--- ASSIGNED TASK ---
Write out, word for word, each line from the start of the entries through the one holding "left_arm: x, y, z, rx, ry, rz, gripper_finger"; omit the pictures.

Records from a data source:
+ + + + +
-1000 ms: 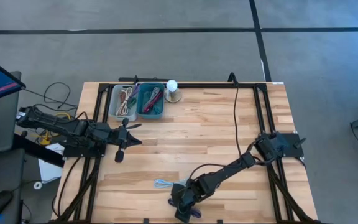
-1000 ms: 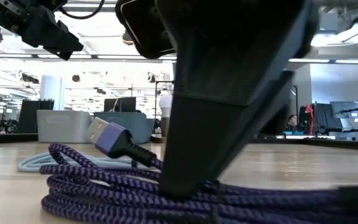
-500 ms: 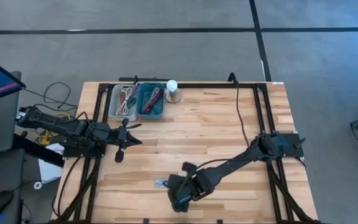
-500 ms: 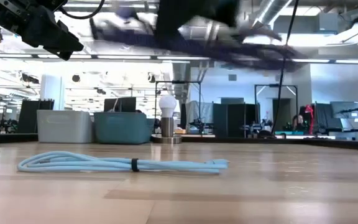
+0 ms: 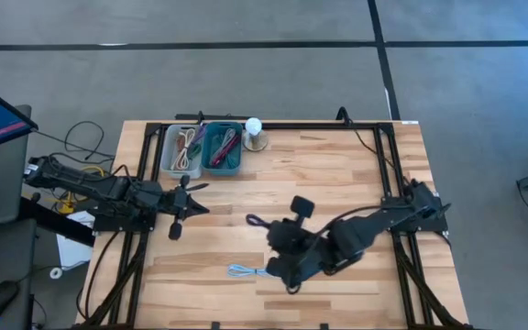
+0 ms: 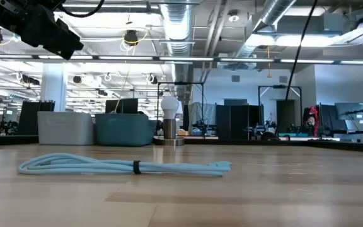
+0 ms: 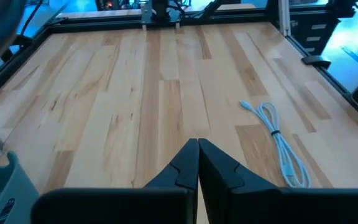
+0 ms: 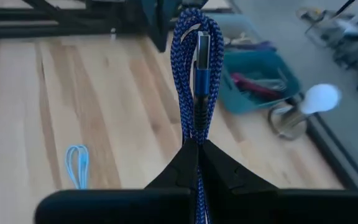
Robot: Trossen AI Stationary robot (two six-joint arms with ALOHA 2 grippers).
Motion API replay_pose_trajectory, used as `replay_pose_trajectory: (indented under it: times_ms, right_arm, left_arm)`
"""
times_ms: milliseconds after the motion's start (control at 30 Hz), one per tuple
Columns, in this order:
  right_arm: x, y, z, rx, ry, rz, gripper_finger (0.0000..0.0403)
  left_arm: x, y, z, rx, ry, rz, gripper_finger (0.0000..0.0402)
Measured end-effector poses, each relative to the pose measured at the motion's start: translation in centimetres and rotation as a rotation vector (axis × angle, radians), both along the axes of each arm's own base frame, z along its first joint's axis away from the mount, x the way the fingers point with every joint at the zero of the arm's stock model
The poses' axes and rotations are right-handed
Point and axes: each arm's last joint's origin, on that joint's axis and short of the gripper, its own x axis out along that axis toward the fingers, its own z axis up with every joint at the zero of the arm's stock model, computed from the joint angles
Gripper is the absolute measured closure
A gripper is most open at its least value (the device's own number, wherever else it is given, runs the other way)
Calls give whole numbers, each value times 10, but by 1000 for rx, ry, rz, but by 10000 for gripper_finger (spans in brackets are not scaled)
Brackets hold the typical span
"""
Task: Pick & Place USB Port
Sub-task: Put the purple patterned charger cable into the blue bin
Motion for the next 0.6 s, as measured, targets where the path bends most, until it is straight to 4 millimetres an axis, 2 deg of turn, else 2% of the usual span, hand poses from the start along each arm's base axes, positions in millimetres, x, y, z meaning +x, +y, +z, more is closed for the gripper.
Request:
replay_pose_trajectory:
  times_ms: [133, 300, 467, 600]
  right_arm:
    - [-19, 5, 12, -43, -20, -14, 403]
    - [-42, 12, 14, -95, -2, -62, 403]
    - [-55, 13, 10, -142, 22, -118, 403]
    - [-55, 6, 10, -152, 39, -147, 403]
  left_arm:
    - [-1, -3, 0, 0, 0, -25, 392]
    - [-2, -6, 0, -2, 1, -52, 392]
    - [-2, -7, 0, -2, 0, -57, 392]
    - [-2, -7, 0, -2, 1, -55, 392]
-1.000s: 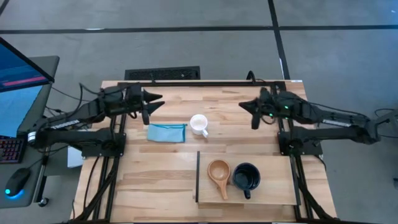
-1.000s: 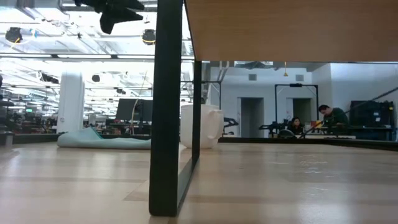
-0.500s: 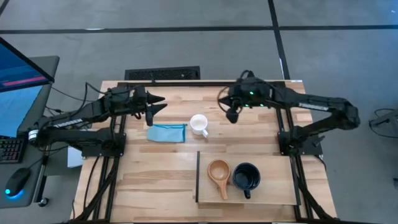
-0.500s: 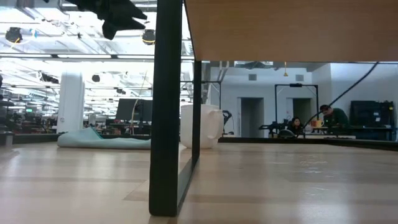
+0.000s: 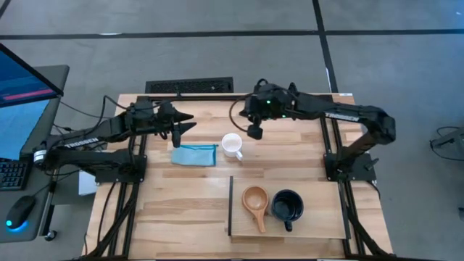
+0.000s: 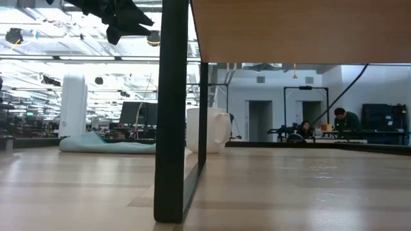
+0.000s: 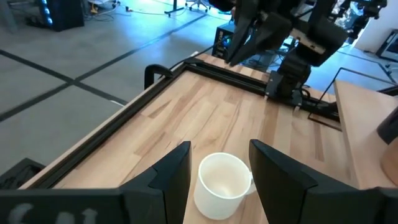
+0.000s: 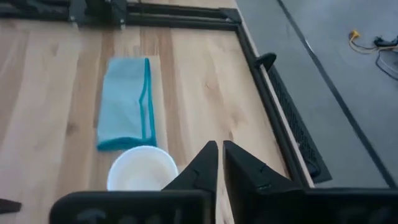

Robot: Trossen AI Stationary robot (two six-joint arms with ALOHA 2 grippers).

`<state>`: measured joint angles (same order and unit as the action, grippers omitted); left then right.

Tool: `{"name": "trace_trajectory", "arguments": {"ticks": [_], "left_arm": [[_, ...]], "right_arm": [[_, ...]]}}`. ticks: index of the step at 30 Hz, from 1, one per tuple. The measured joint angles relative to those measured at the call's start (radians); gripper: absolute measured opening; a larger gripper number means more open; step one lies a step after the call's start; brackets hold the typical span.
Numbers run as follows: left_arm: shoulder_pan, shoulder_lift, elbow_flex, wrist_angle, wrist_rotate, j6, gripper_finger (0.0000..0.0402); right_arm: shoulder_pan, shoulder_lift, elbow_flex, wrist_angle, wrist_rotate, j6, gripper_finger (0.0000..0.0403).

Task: Stack small to large cups/mugs on shelf
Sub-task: Put the white mug on the shelf

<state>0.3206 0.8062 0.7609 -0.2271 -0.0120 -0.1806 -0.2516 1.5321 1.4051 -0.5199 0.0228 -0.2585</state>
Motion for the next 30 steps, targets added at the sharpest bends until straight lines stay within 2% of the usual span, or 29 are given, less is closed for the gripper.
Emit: {"name": "trace_trajectory", "arguments": {"ticks": [10, 16, 20, 25, 30], "left_arm": [[0.000, 0.000, 0.000, -0.002, 0.000, 0.000, 0.0153], [0.000, 0.000, 0.000, -0.002, 0.000, 0.000, 0.0153], [0.000, 0.000, 0.000, -0.003, 0.000, 0.002, 0.0153], [0.000, 0.000, 0.000, -0.010, -0.001, 0.002, 0.0153], [0.000, 0.000, 0.000, -0.022, -0.001, 0.003, 0.0153]], "right_arm": [[0.002, 0.062, 0.015, -0.024, 0.000, -0.207, 0.0104], [0.002, 0.060, 0.015, -0.009, 0.003, -0.206, 0.0165], [0.002, 0.060, 0.016, -0.011, 0.004, -0.205, 0.0192], [0.009, 0.060, 0.015, -0.028, 0.004, -0.182, 0.0208], [0.010, 0.060, 0.015, -0.022, 0.001, -0.193, 0.0207]]}}
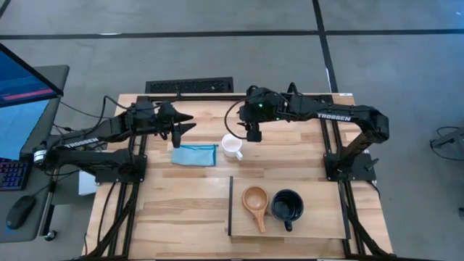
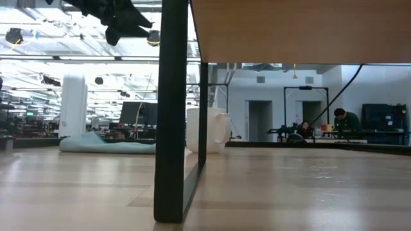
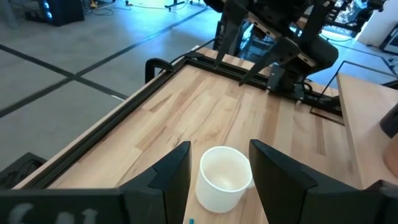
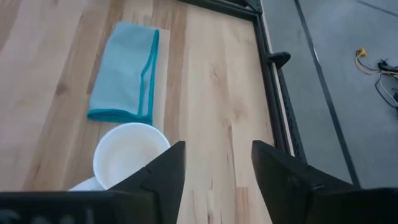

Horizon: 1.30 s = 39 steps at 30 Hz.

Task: Stack small to large cups/mugs on shelf
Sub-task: Put the white mug on the shelf

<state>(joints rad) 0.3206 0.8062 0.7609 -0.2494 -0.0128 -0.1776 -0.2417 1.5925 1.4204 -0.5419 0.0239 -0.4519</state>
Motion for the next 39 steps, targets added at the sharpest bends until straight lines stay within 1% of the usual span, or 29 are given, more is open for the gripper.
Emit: {"name": "trace_trajectory", "arguments": {"ticks": [3, 6, 7, 8, 10, 12, 14, 16, 18, 20, 24, 25, 32, 37, 39], "left_arm": [[0.000, 0.000, 0.000, -0.010, 0.000, 0.000, 0.0153], [0.000, 0.000, 0.000, -0.009, 0.000, 0.000, 0.0153], [0.000, 0.000, 0.000, -0.009, 0.000, 0.000, 0.0153], [0.000, 0.000, 0.000, -0.009, 0.000, 0.000, 0.0153], [0.000, 0.000, 0.000, -0.011, -0.001, 0.000, 0.0153], [0.000, 0.000, 0.000, -0.011, -0.001, 0.000, 0.0153], [0.000, 0.000, 0.000, -0.020, -0.001, 0.000, 0.0153], [-0.002, 0.000, 0.000, -0.026, -0.001, 0.000, 0.0153], [-0.003, 0.000, 0.000, -0.040, -0.001, 0.000, 0.0153], [-0.007, 0.000, 0.000, -0.048, 0.001, 0.000, 0.0153], [-0.007, 0.000, 0.000, -0.071, 0.002, -0.001, 0.0153], [-0.007, 0.000, 0.000, -0.078, 0.001, -0.001, 0.0153], [-0.007, 0.000, 0.000, -0.109, 0.003, -0.002, 0.0153], [-0.007, 0.000, 0.000, -0.115, 0.005, -0.002, 0.0153], [-0.007, 0.000, 0.000, -0.114, 0.005, -0.002, 0.0153]], "right_arm": [[0.000, 0.000, 0.000, 0.001, 0.000, 0.001, 0.0198], [0.014, 0.034, 0.015, 0.002, 0.000, 0.001, 0.0187], [0.017, 0.045, 0.020, -0.030, -0.001, -0.001, 0.0183], [0.027, 0.064, 0.036, -0.053, -0.001, -0.009, 0.0179], [0.049, 0.112, 0.079, -0.045, 0.000, -0.036, 0.0170], [0.061, 0.159, 0.116, -0.120, 0.002, -0.052, 0.0163], [0.072, 0.212, 0.171, -0.142, 0.000, -0.058, 0.0158], [0.078, 0.247, 0.219, -0.216, 0.001, -0.080, 0.0153], [0.079, 0.285, 0.267, -0.244, 0.001, -0.112, 0.0150], [0.085, 0.320, 0.301, -0.307, 0.003, -0.150, 0.0147], [0.094, 0.374, 0.362, -0.360, 0.003, -0.201, 0.0142], [0.096, 0.387, 0.376, -0.350, 0.003, -0.207, 0.0141], [0.091, 0.458, 0.417, -0.365, 0.003, -0.238, 0.0135], [0.079, 0.492, 0.418, -0.363, 0.007, -0.253, 0.0132], [0.071, 0.498, 0.416, -0.364, 0.023, -0.258, 0.0132]]}}
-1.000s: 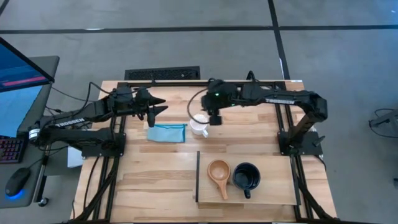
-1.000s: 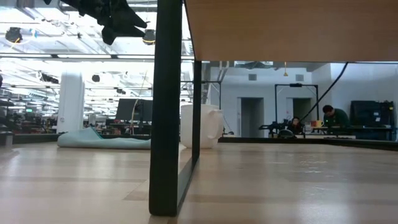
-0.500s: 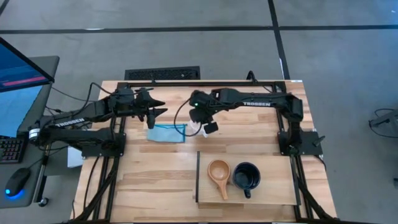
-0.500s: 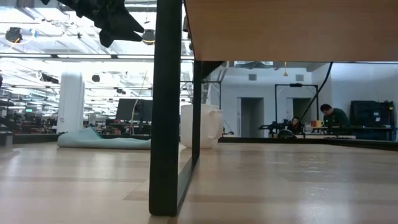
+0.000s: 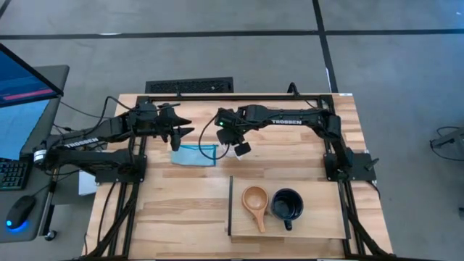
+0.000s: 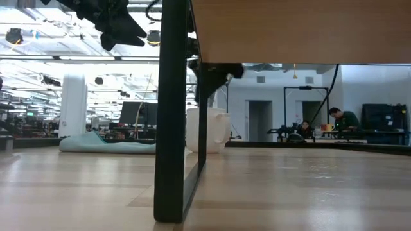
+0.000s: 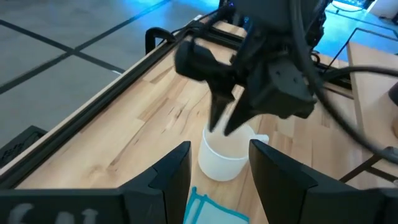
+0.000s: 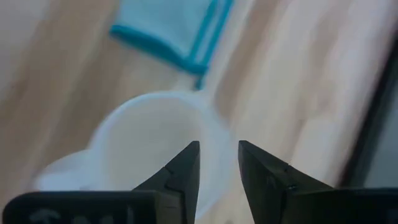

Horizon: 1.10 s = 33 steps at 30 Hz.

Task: Stack small to large cups/mugs on shelf
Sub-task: Put the white mug on the shelf

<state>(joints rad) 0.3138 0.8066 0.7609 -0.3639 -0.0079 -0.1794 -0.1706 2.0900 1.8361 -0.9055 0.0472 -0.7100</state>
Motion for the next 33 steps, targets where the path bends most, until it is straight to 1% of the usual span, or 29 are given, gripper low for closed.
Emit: {"name": "trace_trajectory", "arguments": {"ticks": [5, 14, 23, 33], "left_arm": [[0.000, 0.000, 0.000, -0.013, 0.000, 0.000, 0.0153], [0.000, 0.000, 0.000, -0.014, 0.000, 0.002, 0.0153], [0.000, 0.000, 0.000, -0.013, -0.001, 0.001, 0.0153], [0.000, 0.000, 0.000, -0.013, -0.005, 0.001, 0.0153]], "right_arm": [[-0.011, 0.016, 0.001, 0.012, 0.039, -0.027, 0.0132], [-0.028, 0.015, 0.002, 0.008, 0.034, -0.025, 0.0132], [-0.033, 0.061, -0.001, -0.022, 0.032, -0.024, 0.0132], [-0.034, 0.059, 0.001, -0.008, 0.032, -0.023, 0.0129]]}}
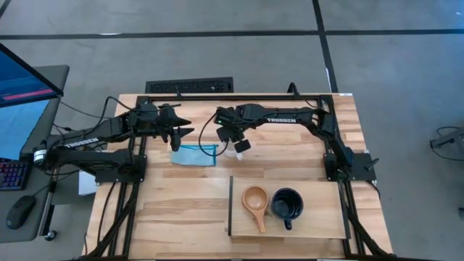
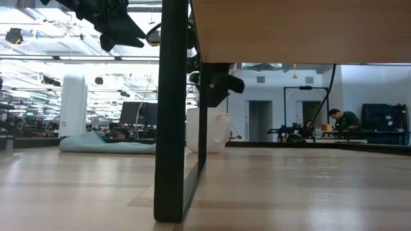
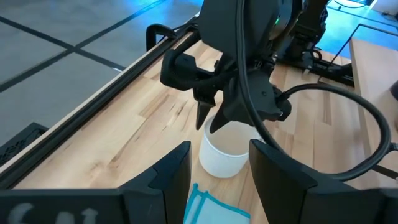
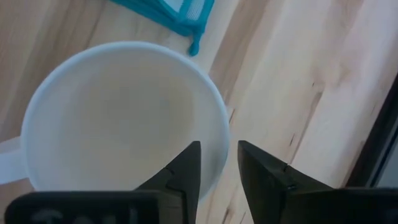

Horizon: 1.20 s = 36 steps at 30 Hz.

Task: Stack small to large cups/mugs on shelf
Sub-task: Put the white mug on the shelf

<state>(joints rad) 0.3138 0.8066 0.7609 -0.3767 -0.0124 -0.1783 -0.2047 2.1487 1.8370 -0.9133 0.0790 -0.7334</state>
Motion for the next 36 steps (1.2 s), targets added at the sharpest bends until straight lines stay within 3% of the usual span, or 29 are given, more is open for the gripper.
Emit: {"name": "trace_trajectory", "arguments": {"ticks": [20, 36], "left_arm": [[0.000, 0.000, 0.000, -0.001, 0.001, 0.000, 0.0153], [0.000, 0.000, 0.000, -0.004, 0.001, 0.001, 0.0153]], "right_arm": [[-0.001, -0.002, 0.000, -0.015, -0.003, 0.033, 0.0010], [-0.037, -0.033, -0.002, -0.131, -0.002, 0.165, 0.0002]]}}
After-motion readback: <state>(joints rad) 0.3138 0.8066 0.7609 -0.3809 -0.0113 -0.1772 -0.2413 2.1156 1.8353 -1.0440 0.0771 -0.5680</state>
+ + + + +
--- TASK RESPONSE ---
-1000 ms: 
-1000 ms: 
-500 ms: 
-500 ms: 
+0 ms: 
+0 ms: 
+0 ms: 
+0 ms: 
Robot: Trossen AI Stationary robot (two six-joint arms with ALOHA 2 grippers).
Motion API replay_pose_trajectory, used as `replay_pose_trajectory: (indented under it: times_ms, right_arm, left_arm)`
"""
times_ms: milliseconds after the motion's start (control at 30 Hz), one per tuple
Columns, in this order:
  right_arm: x, y, z, rx, ry, rz, gripper_finger (0.0000..0.0403)
  left_arm: x, y, z, rx, ry, rz, gripper_finger (0.0000..0.0402)

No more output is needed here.